Every line that holds the word "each" needs to be copied from the data below.
:: Source material
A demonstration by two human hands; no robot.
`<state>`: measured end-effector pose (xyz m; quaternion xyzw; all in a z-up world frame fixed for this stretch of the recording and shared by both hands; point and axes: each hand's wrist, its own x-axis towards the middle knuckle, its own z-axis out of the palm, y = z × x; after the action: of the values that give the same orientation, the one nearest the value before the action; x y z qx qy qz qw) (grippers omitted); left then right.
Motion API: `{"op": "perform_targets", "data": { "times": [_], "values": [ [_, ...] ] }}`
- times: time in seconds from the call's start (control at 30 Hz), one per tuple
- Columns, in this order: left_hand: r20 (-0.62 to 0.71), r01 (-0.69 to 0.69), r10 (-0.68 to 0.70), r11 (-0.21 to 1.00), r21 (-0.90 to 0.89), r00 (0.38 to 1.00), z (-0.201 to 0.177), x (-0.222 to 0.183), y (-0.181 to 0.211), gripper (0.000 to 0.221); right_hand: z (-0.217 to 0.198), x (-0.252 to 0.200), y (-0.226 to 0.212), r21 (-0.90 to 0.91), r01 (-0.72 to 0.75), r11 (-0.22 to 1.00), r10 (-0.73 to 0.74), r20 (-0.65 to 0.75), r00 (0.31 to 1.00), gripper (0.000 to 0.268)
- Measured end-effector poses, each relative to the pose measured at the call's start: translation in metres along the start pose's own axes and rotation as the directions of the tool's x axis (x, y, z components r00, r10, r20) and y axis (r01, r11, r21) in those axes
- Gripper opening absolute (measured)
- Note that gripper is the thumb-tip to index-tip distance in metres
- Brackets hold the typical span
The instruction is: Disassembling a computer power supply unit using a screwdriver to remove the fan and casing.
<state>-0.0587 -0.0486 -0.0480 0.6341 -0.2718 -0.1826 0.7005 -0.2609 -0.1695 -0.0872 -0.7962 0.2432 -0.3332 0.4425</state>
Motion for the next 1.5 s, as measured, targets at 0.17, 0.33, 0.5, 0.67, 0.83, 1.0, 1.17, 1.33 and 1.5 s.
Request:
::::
(Response)
`<state>`: measured end-effector pose (xyz m; quaternion xyzw; all in a z-up world frame fixed for this stretch of the recording and shared by both hands; point and axes: each hand's wrist, its own x-axis towards the middle knuckle, its own z-axis out of the palm, y = z × x; after the action: of the values that give the same orientation, the one nearest the value before the action; x y z qx qy qz qw) (grippers omitted); left then right.
- Measured end-effector poses, each relative to the pose measured at the call's start: translation in metres along the start pose's own axes and rotation as the directions of the tool's x axis (x, y, z components r00, r10, r20) and y axis (r01, r11, r21) in those axes

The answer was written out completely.